REQUIRED WORK: In the listing below, count the lines containing the string "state". Reply with that number only.

------------------------------------------------------------------------

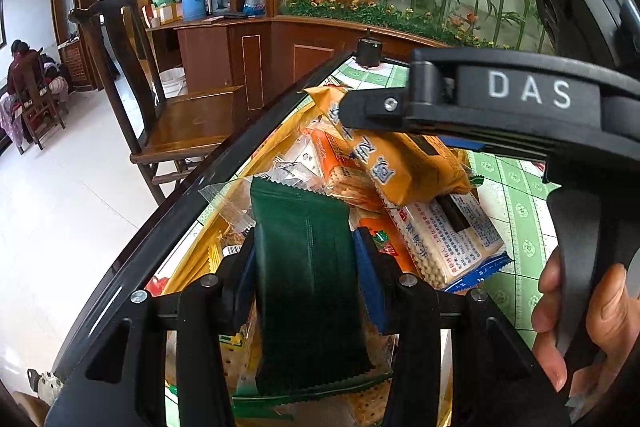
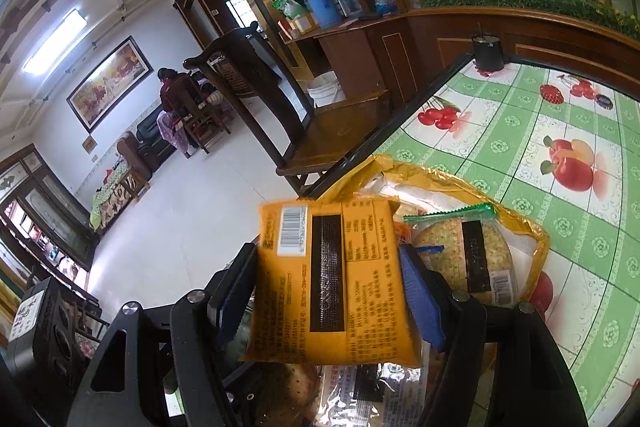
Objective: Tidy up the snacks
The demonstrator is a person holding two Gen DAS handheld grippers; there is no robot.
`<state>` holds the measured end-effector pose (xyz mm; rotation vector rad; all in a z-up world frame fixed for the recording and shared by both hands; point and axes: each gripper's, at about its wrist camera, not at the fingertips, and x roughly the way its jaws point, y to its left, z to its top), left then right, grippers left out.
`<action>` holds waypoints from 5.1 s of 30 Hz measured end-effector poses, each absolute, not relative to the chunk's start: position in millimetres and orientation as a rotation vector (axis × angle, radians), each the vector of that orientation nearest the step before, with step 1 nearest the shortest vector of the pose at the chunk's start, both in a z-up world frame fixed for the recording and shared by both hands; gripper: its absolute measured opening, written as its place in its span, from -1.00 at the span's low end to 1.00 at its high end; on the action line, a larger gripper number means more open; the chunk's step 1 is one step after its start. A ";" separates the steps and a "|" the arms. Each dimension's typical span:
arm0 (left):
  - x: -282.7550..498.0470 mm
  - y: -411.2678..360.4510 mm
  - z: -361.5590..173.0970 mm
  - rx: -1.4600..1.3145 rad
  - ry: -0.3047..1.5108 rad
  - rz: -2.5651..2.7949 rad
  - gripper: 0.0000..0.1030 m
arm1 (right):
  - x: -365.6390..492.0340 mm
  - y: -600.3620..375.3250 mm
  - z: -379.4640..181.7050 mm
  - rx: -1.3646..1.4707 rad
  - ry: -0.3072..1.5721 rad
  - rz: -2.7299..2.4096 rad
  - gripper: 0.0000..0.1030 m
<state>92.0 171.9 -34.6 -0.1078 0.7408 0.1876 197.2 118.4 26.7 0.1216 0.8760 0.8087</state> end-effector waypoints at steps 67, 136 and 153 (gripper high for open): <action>63.3 141.3 -3.8 -0.043 0.683 0.285 0.62 | 119.5 -71.9 9.2 0.361 0.778 0.590 0.76; -63.5 122.9 77.6 -0.032 0.366 0.365 1.00 | 69.9 -52.8 -3.8 0.237 0.806 0.671 0.97; -59.1 116.6 78.3 -0.017 0.371 0.323 1.00 | 71.2 -50.9 -8.9 0.231 0.812 0.670 0.97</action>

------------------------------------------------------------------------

FINISHED TASK: 2